AIM OF THE TASK
Where does the string "named" appear? Copy every line of the entries below that holds it.

AVAILABLE DATA
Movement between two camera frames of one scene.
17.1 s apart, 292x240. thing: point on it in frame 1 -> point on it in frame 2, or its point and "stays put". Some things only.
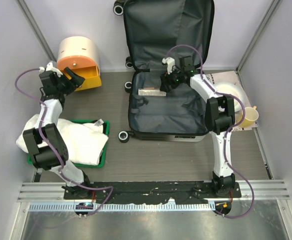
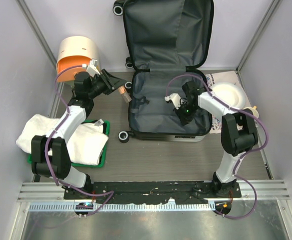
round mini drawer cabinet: [81, 54] stays put
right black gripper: [165, 81] -> [184, 119]
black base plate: [184, 191] stays put
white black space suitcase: [157, 29] stays put
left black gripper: [77, 80] -> [113, 82]
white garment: [86, 141] stays put
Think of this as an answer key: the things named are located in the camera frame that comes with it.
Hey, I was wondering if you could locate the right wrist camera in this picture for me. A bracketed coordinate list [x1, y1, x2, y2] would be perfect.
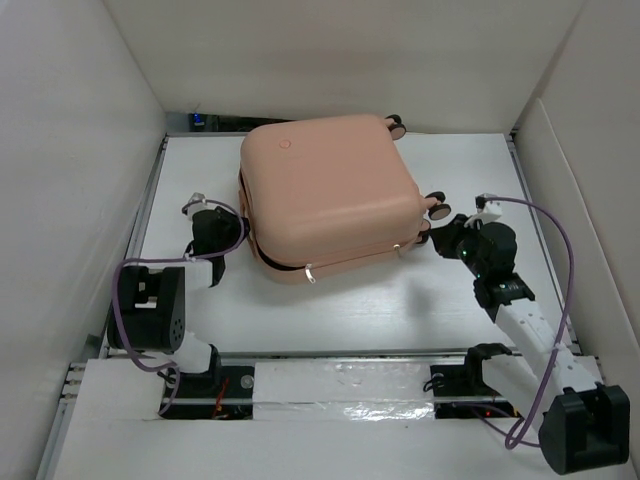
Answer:
[464, 194, 503, 230]

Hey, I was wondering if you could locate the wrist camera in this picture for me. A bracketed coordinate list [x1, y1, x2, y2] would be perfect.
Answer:
[464, 194, 503, 230]
[181, 192, 208, 221]

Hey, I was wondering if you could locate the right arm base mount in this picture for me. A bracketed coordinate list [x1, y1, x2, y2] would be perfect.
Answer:
[423, 343, 519, 420]

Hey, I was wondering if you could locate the pink hard-shell suitcase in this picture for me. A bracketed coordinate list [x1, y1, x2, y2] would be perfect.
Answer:
[238, 114, 451, 284]

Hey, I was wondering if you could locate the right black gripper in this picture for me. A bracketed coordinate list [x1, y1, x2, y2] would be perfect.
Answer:
[427, 213, 487, 278]

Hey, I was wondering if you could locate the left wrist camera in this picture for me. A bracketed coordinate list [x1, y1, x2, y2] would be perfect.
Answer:
[181, 192, 208, 221]

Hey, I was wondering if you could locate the background electronics box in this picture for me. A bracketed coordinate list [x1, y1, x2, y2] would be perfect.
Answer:
[189, 112, 210, 132]

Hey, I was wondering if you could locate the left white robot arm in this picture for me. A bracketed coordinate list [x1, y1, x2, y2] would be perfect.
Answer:
[107, 202, 250, 397]

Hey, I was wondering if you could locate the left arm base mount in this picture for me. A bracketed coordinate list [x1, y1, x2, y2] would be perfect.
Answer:
[160, 351, 255, 421]

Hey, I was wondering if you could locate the aluminium rail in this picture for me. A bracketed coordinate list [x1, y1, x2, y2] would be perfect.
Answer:
[159, 349, 531, 409]

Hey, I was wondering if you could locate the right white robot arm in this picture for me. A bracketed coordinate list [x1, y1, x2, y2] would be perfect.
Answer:
[429, 214, 630, 475]

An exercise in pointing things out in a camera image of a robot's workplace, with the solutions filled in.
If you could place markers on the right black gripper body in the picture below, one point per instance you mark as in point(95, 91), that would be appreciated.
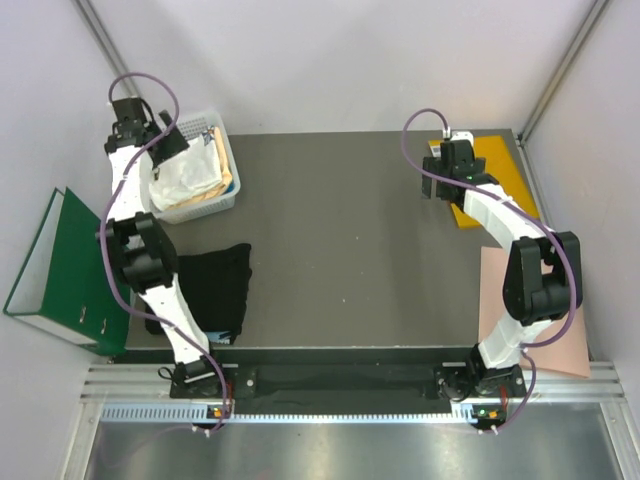
point(432, 166)

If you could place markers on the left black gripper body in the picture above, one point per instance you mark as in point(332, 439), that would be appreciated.
point(170, 146)

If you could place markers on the white t shirt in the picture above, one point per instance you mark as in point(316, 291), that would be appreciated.
point(167, 181)

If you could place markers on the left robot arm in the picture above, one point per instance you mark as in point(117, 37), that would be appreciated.
point(137, 252)

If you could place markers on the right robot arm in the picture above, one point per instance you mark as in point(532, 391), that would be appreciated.
point(543, 278)

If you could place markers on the white plastic basket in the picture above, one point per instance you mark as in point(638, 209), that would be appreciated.
point(191, 127)

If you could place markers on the orange t shirt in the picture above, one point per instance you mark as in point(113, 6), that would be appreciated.
point(209, 175)

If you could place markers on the black folded t shirt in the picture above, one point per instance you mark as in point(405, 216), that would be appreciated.
point(215, 286)

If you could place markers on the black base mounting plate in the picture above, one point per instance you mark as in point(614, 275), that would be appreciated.
point(428, 381)

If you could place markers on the pink paper sheet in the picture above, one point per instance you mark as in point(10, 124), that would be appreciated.
point(500, 336)

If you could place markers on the green ring binder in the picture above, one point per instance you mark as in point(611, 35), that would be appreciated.
point(62, 288)

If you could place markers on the grey slotted cable duct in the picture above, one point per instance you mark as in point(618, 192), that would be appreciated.
point(208, 415)

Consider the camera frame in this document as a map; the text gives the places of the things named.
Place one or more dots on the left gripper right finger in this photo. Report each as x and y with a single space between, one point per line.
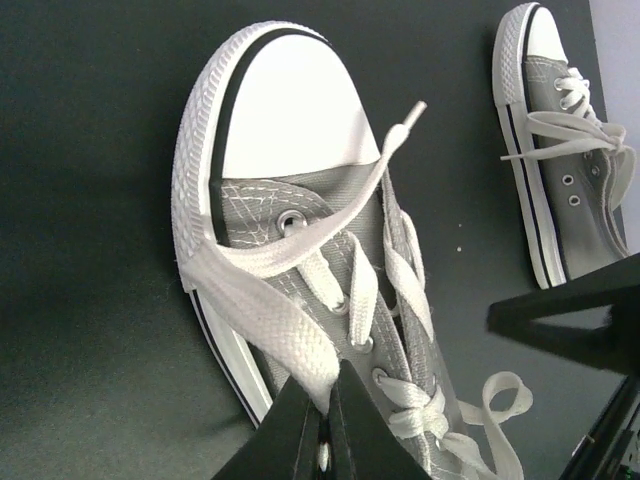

EXERCISE OUTPUT
Think of this as an answer key: the things named are located in the camera frame that comes with it.
Consider the camera frame in this document as a map; the text gives the places of the things named.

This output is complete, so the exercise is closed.